With practiced ease, Stryker applied two drops. The effect was instantaneous. Her breathing returned to normal, she stopped trembling, and when she straightened once more to her full height, Xavier saw no more sign in her eyes of an independent personality.
Stryker whispered something in her ear. She nodded and left the room.
“It was you,” Xavier said suddenly, in a burst of intuition that left him shocked. “You arranged the attack on the President!”
Stryker actually laughed out loud. “And you didn’t even have to read my mind,” he said approvingly.
“You know,” he continued, “I believe I’ve been working with mutants almost as long as you have, but the final solution to the problem continued to evade me. So I guess I’m in your debt. I have to thank you, Xavier, because you gave me Magneto. And Magneto gave me the answer.”
“You can’t eradicate us, William. New mutants are born every day.”
“And once I’m finished, they’ll be born into a very different world. What are you thinking, that I’ll end up like Rameses or Herod or poor old Heydrich? Nice try at genocide, but no cigar?
“Guess again. You see, in all my years of . . . research, the most frustrating thing I learned is that nobody really knows how many mutants exist in the world, or how to find them.”
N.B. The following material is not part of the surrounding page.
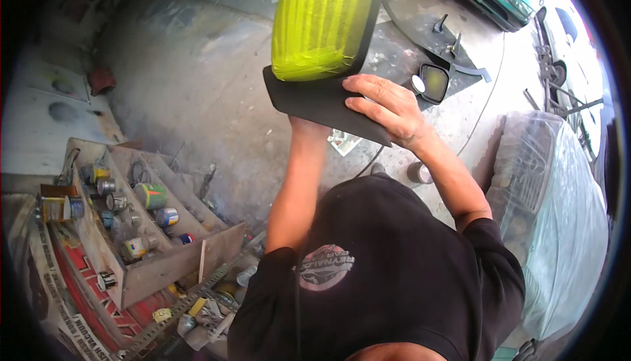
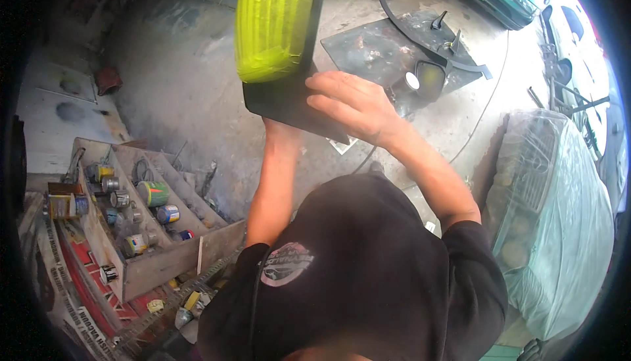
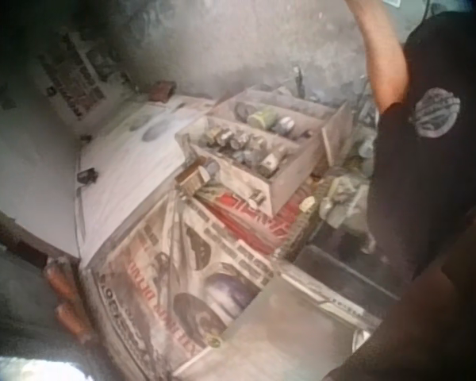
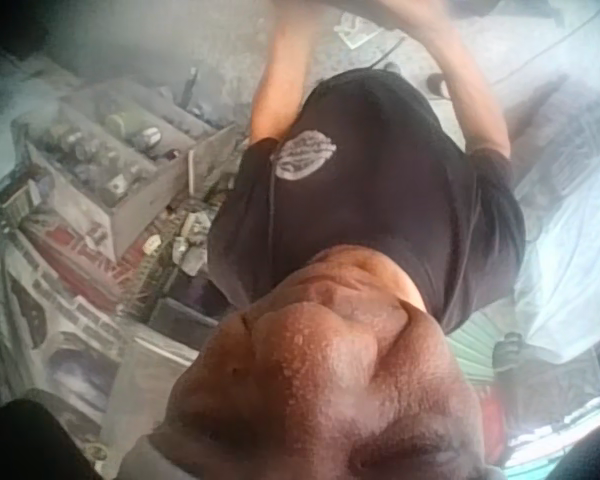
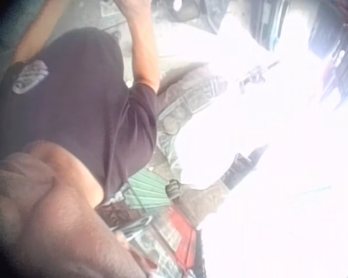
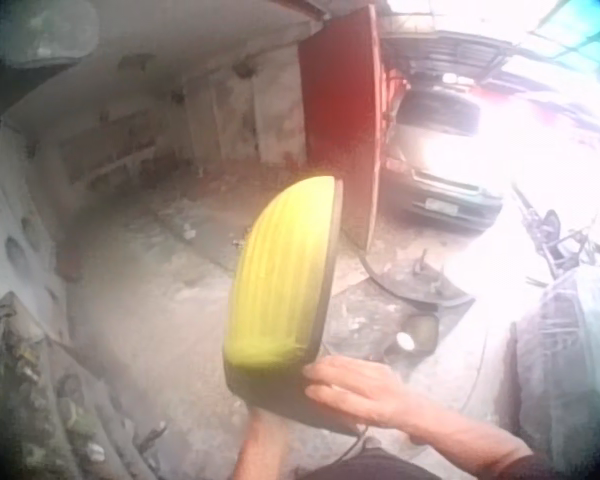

He leaned close, putting his face directly in front of Xavier’s. “Except you.”
He held up the vial of yellow liquid and waggled it before Xavier’s eyes.
“Sadly, this little potion won’t work on you, will it?”
He straightened himself, backed up a step, and returned the drug to his jacket pocket.
“Nope, you’re far too powerful for that. Instead, we’ll go right to the source.”
With crisp, military moves that were almost a flourish in themselves, Stryker opened the door.